Trump admin. not contact tracing 'super-spreader' Rose Garden event: Report
Iran Press TV
Tuesday, 06 October 2020 3:06 AM
The White House has not investigated the super-spreader Rose Garden event that has made attendees contract the coronavirus.
The scope and source of the latest outbreak are, therefore, unknown, The New York Times suggested in its report on Monday.
"This is a total abdication of responsibility by the Trump administration," said Dr. Joshua Barocas, a public health expert at Boston University, who has advised the City of Boston on contact tracing. "The idea that we're not involving the CDC to do contact tracing at this point seems like a massive public health threat."
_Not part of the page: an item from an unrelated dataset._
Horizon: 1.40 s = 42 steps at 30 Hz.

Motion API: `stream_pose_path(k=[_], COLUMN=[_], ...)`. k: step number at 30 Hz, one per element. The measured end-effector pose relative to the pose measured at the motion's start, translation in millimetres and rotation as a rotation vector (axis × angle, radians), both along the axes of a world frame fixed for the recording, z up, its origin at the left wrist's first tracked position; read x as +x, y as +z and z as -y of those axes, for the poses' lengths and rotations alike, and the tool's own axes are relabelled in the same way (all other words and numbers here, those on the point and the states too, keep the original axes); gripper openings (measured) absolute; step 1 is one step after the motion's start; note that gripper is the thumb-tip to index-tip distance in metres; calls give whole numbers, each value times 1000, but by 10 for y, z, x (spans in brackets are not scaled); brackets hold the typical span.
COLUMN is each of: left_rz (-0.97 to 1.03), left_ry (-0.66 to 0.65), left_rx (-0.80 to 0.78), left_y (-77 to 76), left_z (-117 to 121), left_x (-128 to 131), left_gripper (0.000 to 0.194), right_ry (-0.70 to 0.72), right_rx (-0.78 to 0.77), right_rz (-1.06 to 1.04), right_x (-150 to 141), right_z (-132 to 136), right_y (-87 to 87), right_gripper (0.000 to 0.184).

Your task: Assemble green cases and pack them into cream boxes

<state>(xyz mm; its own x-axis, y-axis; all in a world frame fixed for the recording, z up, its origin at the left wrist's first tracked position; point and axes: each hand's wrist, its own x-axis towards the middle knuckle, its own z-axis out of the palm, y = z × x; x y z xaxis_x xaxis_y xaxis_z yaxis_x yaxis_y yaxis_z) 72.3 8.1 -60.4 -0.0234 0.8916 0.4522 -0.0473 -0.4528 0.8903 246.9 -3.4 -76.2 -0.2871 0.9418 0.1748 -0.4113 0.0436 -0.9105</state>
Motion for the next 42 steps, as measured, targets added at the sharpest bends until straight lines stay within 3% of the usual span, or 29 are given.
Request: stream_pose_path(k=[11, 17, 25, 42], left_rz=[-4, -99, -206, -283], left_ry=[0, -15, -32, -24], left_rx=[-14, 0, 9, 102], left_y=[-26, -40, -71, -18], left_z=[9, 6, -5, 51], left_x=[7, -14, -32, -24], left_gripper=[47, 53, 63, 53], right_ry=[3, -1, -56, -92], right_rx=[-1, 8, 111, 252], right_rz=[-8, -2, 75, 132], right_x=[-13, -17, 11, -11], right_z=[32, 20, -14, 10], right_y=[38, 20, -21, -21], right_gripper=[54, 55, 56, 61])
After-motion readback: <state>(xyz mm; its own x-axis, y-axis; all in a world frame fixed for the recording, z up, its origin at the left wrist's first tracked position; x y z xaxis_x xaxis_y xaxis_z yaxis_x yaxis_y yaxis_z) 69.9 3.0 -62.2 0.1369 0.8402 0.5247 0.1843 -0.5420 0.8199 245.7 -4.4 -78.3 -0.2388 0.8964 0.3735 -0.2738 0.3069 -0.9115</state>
Since Trump's diagnosis, numerous associates have tested positive for the virus, but the government is making little effort to probe the super-spreader.
"You cannot argue against the fact that five or six people who attended that event all got infected, unless you argue that that was all random chance," said Dr. Yvonne Maldonado, an epidemiologist and contact tracing expert. "There were a lot of people working at that event, and so they need to be contact tracing that whole event."
Some contact tracing measures within the two-day window have been put in place but they are reportedly only limited to emails notifying people of potential exposure.
"I guess an email is notification of exposure," said Erin Sanders, a nurse practitioner and certified contact tracer in Boston. "But that is not contact tracing... and not how a responsible public health agency handles a super-spreading cluster of a deadly virus."
Earlier reports said President Trump refused to disclose the positive result from a rapid test for the coronavirus on Thursday.